# Sagemaker MLflow Agent Introduction

For this tutorial, you will learn how to create an agent via LangGraph framework and use MLflow to log trace. We'll build an intelligent ETL error resolution Agent that can analyze error tickets and provide step-by-step solutions. Our agent will be equipped with two agent tools (log_identifer, information_retriever) to: 
1. Identify errors from ticket IDs 
2. Retrieve relevant solutions from a solution book.

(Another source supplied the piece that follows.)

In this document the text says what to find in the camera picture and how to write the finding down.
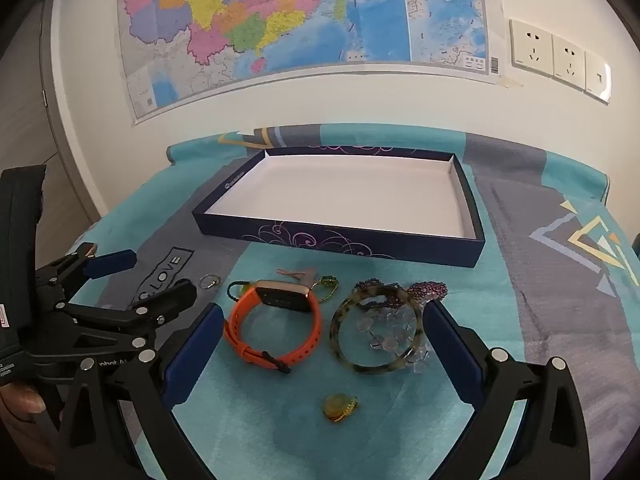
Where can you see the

![Sample Architect](./static/sample-architect.png) 

Here is the ideal resolution steps:  
1. User ask help for a ticket with ticket_id
2. Using the log_identifier tool to find the error type associated with that ticket
3. Using the information_retriever tool to get step-by-step solutions
4. Providing clear, actionable resolution steps to the user

Let's start by setting up our data and building the agent step by step. 

In [None]:
import os
os.environ["AWS_PROFILE"] = "mlflow-workshop"
os.environ['AWS_REGION'] = 'us-east-1'

## Load data and libaries 

In [None]:
import boto3
import os

## Import Data 
from data.data import log_data_set, log_data
from data.solution_book import solution_book

## Import MLflow Libs
import sagemaker_mlflow 
import mlflow

## Check AWS Credentials 
try:
    boto3.client('bedrock-runtime')
except Exception as e:
    print(f"Error configuring AWS credentials: {e}")
    print("Please set your AWS credentials before proceeding.")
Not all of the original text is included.